WORK TO BE COMPLETED ▸ Transcribe exactly the lines from the one containing "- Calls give" through the end of the data, both included. Leave out pictures.

DATA EXTRACT START

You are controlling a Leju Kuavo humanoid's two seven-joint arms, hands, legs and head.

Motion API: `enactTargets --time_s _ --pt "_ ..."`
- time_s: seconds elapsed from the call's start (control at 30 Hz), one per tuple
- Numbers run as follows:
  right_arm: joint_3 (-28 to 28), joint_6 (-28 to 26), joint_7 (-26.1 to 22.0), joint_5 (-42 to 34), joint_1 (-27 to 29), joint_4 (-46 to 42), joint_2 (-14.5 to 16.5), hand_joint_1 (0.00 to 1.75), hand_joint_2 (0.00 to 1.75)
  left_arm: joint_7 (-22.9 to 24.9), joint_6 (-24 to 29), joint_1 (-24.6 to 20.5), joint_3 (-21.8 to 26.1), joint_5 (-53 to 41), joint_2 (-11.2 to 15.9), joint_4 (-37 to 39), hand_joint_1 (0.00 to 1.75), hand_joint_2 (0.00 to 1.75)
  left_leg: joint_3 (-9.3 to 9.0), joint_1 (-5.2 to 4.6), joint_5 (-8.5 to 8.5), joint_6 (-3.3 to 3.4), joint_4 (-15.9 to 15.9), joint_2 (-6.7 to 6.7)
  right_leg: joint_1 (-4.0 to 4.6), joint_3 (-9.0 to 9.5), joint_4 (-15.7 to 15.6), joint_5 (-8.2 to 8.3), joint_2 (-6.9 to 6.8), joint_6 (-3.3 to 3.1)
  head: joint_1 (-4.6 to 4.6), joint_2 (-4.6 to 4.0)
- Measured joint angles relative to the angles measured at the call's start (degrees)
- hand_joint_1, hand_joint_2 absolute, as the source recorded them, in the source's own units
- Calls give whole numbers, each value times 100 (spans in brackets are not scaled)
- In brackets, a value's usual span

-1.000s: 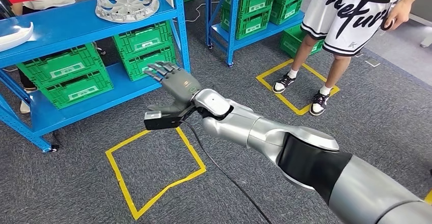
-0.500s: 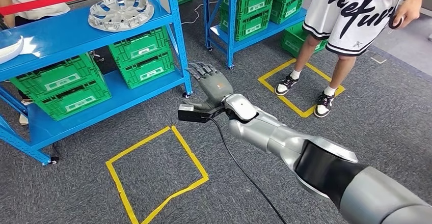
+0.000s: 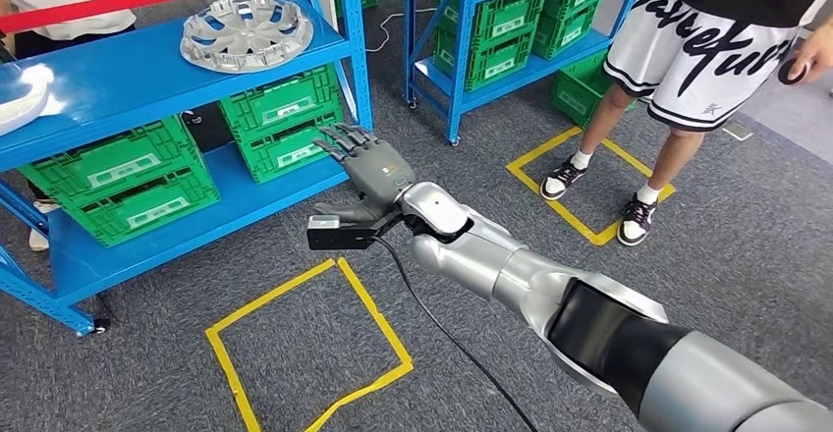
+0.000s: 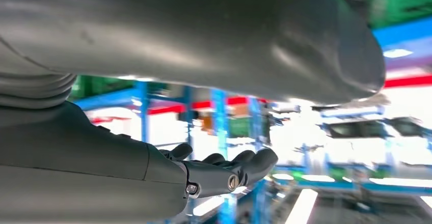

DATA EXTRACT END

RESULT OF THE EXERCISE ▸
- Calls give whole numbers, each value times 100 (spans in brackets are not scaled)
- In brackets, a value's usual span

-1.000s: 
-0.500s: 
+0.000s: 
+0.000s: 

No further output is expected for this exercise.